- DIRECTIONS FOR THIS TASK -
Copy each line of the records exactly, stopping only after the line that contains "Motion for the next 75" has been written, and leave pictures out.

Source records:

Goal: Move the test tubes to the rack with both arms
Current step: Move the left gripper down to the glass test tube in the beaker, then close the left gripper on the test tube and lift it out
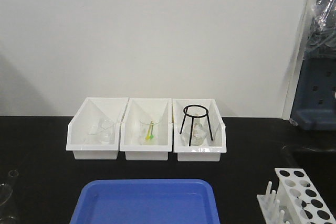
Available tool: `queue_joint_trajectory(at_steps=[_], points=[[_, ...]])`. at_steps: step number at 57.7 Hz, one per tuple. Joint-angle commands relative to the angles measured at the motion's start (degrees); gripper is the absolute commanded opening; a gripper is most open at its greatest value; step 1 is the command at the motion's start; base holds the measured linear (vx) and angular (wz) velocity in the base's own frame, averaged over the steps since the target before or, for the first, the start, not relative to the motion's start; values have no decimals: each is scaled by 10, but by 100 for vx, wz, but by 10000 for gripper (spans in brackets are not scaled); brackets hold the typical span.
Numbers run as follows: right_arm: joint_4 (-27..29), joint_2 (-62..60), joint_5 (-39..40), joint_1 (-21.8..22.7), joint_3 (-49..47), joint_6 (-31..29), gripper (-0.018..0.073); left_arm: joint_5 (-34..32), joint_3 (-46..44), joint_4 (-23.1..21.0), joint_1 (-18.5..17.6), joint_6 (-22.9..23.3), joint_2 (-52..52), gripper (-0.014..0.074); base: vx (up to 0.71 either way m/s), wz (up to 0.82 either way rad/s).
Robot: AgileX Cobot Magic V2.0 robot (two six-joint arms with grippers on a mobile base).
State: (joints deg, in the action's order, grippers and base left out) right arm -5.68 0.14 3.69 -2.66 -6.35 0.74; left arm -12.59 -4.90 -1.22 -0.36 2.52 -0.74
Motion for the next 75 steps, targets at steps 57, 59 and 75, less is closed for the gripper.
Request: queue_joint_trajectory(at_steps=[57, 59, 75], points=[[-2, 332, -33, 1, -173, -1, 504, 184, -233, 66, -3, -34, 291, 545, 0, 0], [-3, 335, -33, 1, -173, -1, 523, 198, -231, 80, -3, -52, 298, 550, 0, 0], [-3, 340, -33, 1, -173, -1, 540, 136, -193, 90, -7, -157, 409, 552, 0, 0]])
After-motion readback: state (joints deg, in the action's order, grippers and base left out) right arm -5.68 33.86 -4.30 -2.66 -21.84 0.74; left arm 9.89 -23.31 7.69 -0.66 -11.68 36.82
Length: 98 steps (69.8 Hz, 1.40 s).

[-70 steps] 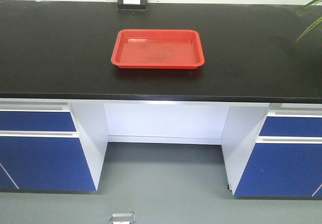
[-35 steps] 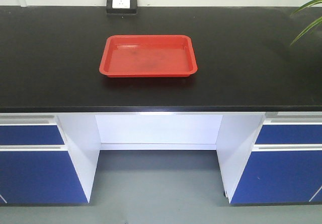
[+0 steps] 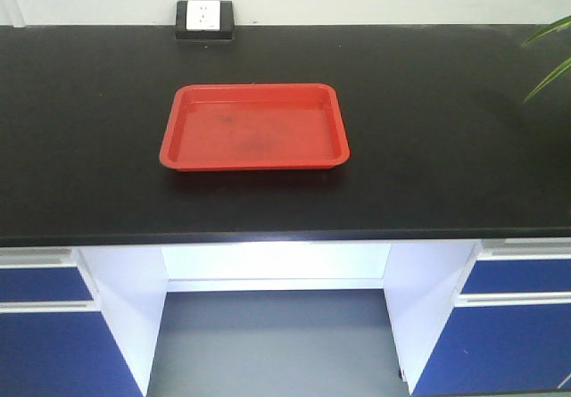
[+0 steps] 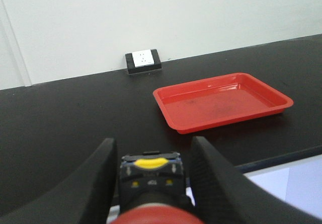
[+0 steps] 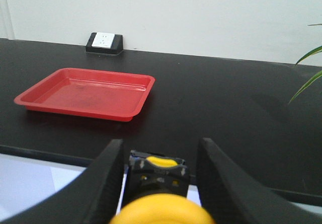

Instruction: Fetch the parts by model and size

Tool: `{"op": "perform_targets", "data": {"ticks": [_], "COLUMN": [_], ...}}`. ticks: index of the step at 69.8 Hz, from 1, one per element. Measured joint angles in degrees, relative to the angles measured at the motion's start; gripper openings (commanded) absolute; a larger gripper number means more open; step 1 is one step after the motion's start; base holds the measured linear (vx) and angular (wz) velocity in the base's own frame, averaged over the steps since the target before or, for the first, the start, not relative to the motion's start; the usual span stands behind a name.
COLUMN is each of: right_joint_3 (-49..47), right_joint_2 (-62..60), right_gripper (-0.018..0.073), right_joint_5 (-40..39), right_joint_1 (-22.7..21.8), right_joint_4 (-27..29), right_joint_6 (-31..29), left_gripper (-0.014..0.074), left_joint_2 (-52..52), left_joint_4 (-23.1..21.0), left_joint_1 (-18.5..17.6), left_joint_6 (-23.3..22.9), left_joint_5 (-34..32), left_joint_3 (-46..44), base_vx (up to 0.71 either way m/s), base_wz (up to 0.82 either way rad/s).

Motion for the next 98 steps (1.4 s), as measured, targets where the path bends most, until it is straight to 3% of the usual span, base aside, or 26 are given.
{"op": "perform_targets", "data": {"ticks": [98], "right_joint_3": [0.0], "right_joint_2": [0.0], "right_gripper": [-0.0002], "right_joint_5": [0.0], "right_joint_1": [0.0], "right_joint_4": [0.0], "right_joint_6": [0.0], "left_gripper": [-0.0006], "left_joint_2": [0.0], "left_joint_4": [0.0], "left_joint_1": [0.0], "left_joint_6": [0.0], "left_joint_5": [0.0], "left_joint_3": [0.0], "base_vx": [0.16], "base_wz": [0.02]}}
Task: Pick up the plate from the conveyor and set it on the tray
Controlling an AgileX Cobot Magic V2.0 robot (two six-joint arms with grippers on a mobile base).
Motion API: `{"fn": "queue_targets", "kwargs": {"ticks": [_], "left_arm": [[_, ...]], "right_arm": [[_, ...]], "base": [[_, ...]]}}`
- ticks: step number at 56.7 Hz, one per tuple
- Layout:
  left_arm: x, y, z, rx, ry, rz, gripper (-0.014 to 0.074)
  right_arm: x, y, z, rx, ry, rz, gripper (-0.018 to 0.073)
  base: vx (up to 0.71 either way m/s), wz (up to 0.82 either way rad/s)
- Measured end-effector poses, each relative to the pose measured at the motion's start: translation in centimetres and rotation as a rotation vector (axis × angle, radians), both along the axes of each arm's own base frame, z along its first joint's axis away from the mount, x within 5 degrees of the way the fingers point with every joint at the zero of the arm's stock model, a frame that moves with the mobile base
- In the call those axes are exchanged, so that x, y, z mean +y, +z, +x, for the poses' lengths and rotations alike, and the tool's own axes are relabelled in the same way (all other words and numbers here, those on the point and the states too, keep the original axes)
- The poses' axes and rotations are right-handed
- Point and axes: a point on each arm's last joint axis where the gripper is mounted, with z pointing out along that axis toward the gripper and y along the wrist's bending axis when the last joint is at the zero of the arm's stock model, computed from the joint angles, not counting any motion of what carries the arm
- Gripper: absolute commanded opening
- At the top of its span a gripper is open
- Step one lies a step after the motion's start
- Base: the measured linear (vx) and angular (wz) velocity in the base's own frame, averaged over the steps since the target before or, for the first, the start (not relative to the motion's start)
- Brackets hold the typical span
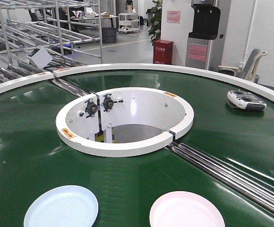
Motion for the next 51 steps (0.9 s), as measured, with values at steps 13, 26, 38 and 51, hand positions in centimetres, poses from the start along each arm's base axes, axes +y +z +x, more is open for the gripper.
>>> {"fn": "queue_targets", "kwargs": {"ticks": [13, 26, 38, 51], "left_arm": [[0.0, 0.0, 0.0, 0.0, 0.0, 0.0, -0.0006], [0.0, 0.0, 0.0, 0.0, 0.0, 0.0, -0.0006], [0.0, 0.0, 0.0, 0.0, 0.0, 0.0, -0.0006], [0.2, 1.2, 0.0, -0.134, 0.018, -0.01, -0.0006]], "right_arm": [[0.0, 0.0, 0.0, 0.0, 0.0, 0.0, -0.0009], [0.0, 0.0, 0.0, 0.0, 0.0, 0.0, -0.0009], [0.0, 0.0, 0.0, 0.0, 0.0, 0.0, -0.0009], [0.1, 0.9, 0.0, -0.099, 0.009, -0.003, -0.0009]], "base": [[0.0, 0.0], [0.0, 0.0], [0.0, 0.0], [0.0, 0.0]]}}
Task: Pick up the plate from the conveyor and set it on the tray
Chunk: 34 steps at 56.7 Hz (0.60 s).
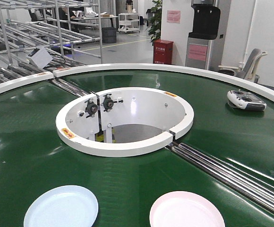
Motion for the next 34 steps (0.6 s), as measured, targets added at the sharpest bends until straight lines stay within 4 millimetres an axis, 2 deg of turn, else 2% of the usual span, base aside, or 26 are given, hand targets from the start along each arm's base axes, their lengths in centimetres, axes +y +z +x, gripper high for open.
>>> {"fn": "queue_targets", "kwargs": {"ticks": [5, 10, 14, 17, 20, 21, 26, 29, 31, 34], "left_arm": [[0.2, 1.1, -0.1, -0.119, 0.015, -0.02, -0.0006], [0.4, 2.4, -0.5, -0.271, 0.024, -0.122, -0.0006], [0.6, 3.6, -0.8, -0.312, 0.016, -0.191, -0.0006], [0.5, 5.4, -1.2, -0.337, 0.004, -0.211, -0.0006], [0.5, 8.2, -1.8, -0.376, -0.006, -0.21, -0.0006], [0.5, 9.4, -2.1, -0.396, -0.007, -0.205, -0.0006], [0.5, 14.4, -2.3, -0.432, -0.007, -0.168, -0.0006], [0.4, 17.6, -1.7, -0.43, -0.005, -0.144, -0.0006], [0.2, 19.9, -0.6, -0.405, -0.006, -0.127, -0.0006], [0.1, 21.6, 1.0, -0.359, -0.009, -0.115, -0.0006]], "right_arm": [[0.1, 1.1, -0.1, -0.116, 0.011, -0.004, -0.0009], [0.2, 2.2, -0.3, -0.241, 0.022, -0.009, -0.0009], [0.2, 3.1, -0.5, -0.28, 0.024, -0.01, -0.0009], [0.2, 5.2, -1.0, -0.32, 0.021, -0.012, -0.0009], [0.2, 7.7, -1.5, -0.352, 0.017, -0.013, -0.0009], [0.2, 9.3, -1.9, -0.373, 0.015, -0.014, -0.0009], [0.1, 14.4, -2.1, -0.392, 0.01, -0.014, -0.0009], [0.1, 17.5, -1.4, -0.381, 0.006, -0.013, -0.0009], [0.0, 19.3, -0.1, -0.348, 0.005, -0.011, -0.0009], [0.0, 21.2, 1.3, -0.324, 0.003, -0.01, -0.0009]], "base": [[0.0, 0.0], [0.0, 0.0], [0.0, 0.0], [0.0, 0.0], [0.0, -0.01], [0.0, -0.01], [0.0, 0.0], [0.0, 0.0], [0.0, 0.0], [0.0, 0.0]]}}
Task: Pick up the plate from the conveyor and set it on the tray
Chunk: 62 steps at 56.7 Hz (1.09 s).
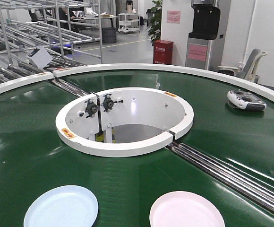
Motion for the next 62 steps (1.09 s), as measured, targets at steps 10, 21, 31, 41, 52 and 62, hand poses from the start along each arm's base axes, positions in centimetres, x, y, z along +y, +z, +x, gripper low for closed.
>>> {"fn": "queue_targets", "kwargs": {"ticks": [10, 21, 31, 41, 52, 62], "left_arm": [[-0.6, 1.3, 7.1, 0.205, -0.011, 0.022, -0.0006], [-0.8, -0.6, 11.7, 0.32, -0.006, 0.027, -0.0003], [-0.9, -1.3, 13.0, 0.355, -0.004, 0.029, 0.0052], [-0.9, -1.2, 12.9, 0.351, -0.004, 0.029, 0.0205], [-0.9, -1.2, 13.0, 0.353, -0.004, 0.029, 0.0427], [-0.9, -1.3, 13.0, 0.355, -0.005, 0.029, 0.0465]], "right_arm": [[-0.2, 1.0, 7.1, 0.157, 0.001, 0.004, -0.0009], [-0.3, -1.3, 12.4, 0.267, 0.008, 0.008, -0.0007], [-0.3, -2.7, 14.2, 0.343, 0.007, 0.011, 0.007], [-0.4, -2.8, 14.3, 0.349, 0.006, 0.011, 0.0306], [-0.4, -2.8, 14.3, 0.352, 0.006, 0.011, 0.0584], [-0.4, -2.9, 14.3, 0.354, 0.009, 0.035, 0.0612]], "base": [[0.0, 0.0], [0.0, 0.0], [0.0, 0.0], [0.0, 0.0], [0.0, 0.0], [0.0, 0.0]]}}
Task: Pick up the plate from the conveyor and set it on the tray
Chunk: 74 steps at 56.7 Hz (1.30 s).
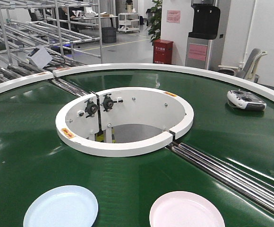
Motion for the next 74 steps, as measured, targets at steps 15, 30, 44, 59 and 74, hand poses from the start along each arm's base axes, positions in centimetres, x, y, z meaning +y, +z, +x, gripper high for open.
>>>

- ANSWER FOR THIS EXERCISE -
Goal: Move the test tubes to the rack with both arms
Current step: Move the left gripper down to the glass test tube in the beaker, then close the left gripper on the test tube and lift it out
Available tool: `queue_joint_trajectory(at_steps=[_], points=[[_, ...]])`. at_steps: step number at 57.7 Hz, one per tuple. Joint-angle commands relative to the angles measured at the motion's start (degrees); gripper is the absolute commanded opening; a gripper is most open at its greatest value; step 1 is the command at the motion's start; base holds the measured linear (vx) and angular (wz) velocity in the base's own frame, averaged over the steps since the target before or, for the first, the start, not relative to the motion's start; values have no decimals: each is scaled by 10, but by 100 for vx, wz, but by 10000 for gripper (spans in brackets are not scaled); brackets hold the typical span.
Numbers run as follows: right_arm: joint_4 (-27..29), joint_2 (-62..60), joint_5 (-39..40), joint_1 (-21.8..22.7), joint_3 (-49..47), joint_6 (-31..29), gripper (-0.018..0.073); left_arm: joint_5 (-34..32), joint_3 (-46..44), joint_4 (-23.1..21.0), joint_1 (-18.5..17.6), joint_6 (-22.9..23.3), joint_2 (-52..52), gripper (-0.014..0.074); base: vx (up to 0.71 either way m/s), wz (up to 0.82 either way rad/s).
Robot: AgileX Cobot Magic V2.0 robot (two six-joint arms with grippers on a mobile base).
State: (joints deg, in the action's order, grippers and base left out) right arm -5.68 0.14 3.69 -2.66 -6.35 0.74; left arm -12.59 -4.90 -1.22 -0.36 2.52 -0.74
Motion for the next 75 steps, targets at steps 57, 59 and 75, less is closed for the gripper.

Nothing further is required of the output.